The Corner

Fractions Are Hard?

 I don’t usually spend my spare time reviewing and correcting mathematical calculations by physicists, but I think yesterday evening was an exception.

In the course of an interesting reflection in the Wall Street Journal yesterday on the recent experiment appearing to show that neutrinos travel faster than the speed of light, Michio Kaku, a professor of theoretical physics at City College of New York, wrote:

Physicists fired a beam of neutrinos (exotic, ghost-like particles that can penetrate even the densest of materials) from Switzerland to Italy, over a distance of 454 miles. Much to their amazement, after analyzing 15,000 neutrinos, they found that they traveled faster than the speed of light—one 60-billionth of a second faster, to be precise. In a billionth of a second, a beam of light travels about one foot. So a difference of 60 feet was quite astonishing.

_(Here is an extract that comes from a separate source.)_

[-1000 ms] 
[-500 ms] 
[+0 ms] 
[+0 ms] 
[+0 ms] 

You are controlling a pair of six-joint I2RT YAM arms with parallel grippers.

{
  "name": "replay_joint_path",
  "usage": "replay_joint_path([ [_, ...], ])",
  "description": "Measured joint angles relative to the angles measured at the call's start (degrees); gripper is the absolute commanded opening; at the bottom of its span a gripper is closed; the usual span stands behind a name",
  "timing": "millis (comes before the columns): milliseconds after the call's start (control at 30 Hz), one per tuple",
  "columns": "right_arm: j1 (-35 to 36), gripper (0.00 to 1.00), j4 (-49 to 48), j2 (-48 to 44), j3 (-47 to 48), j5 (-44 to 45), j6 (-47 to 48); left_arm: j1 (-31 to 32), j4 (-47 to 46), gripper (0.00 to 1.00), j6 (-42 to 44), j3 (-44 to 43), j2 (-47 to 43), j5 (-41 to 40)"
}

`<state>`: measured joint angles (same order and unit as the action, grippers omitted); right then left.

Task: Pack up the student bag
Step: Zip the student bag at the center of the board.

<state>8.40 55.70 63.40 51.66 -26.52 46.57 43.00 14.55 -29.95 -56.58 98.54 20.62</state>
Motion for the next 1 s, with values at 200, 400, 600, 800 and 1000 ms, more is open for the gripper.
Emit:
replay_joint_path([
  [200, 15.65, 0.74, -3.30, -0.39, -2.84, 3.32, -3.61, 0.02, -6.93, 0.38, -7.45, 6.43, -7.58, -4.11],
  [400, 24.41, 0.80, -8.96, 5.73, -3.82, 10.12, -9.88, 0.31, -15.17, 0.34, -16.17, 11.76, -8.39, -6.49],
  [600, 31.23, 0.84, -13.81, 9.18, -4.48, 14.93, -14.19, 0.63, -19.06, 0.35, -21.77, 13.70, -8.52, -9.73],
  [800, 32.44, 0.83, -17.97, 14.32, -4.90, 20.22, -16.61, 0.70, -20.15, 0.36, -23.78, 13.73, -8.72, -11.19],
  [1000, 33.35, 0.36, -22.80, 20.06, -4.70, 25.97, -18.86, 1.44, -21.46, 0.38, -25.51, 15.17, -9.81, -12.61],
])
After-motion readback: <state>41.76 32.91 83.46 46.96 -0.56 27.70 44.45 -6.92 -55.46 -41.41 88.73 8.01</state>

If Professor Kaku means that the neutrinos arrived “one 60-billionth of a second” faster (i.e., sooner) than a light beam would, then the difference between the neutrinos and the light beam would be only 1/60 of one foot (or 1/5 of an inch). But from reports that the neutrinos did indeed appear to beat a light beam by 60 feet, it would appear that Professor Kaku meant to write that the neutrinos were “60 billionths of a second faster” (or, if you prefer, “60 one-billionths of a second faster”). In other words, it appears that he put the 60 in the denominator when it belongs in the numerator of the fraction.

(I have sent an e-mail inquiry to Professor Kaku.)

UPDATE: By e-mail, Professor Kaku has acknowledged the error.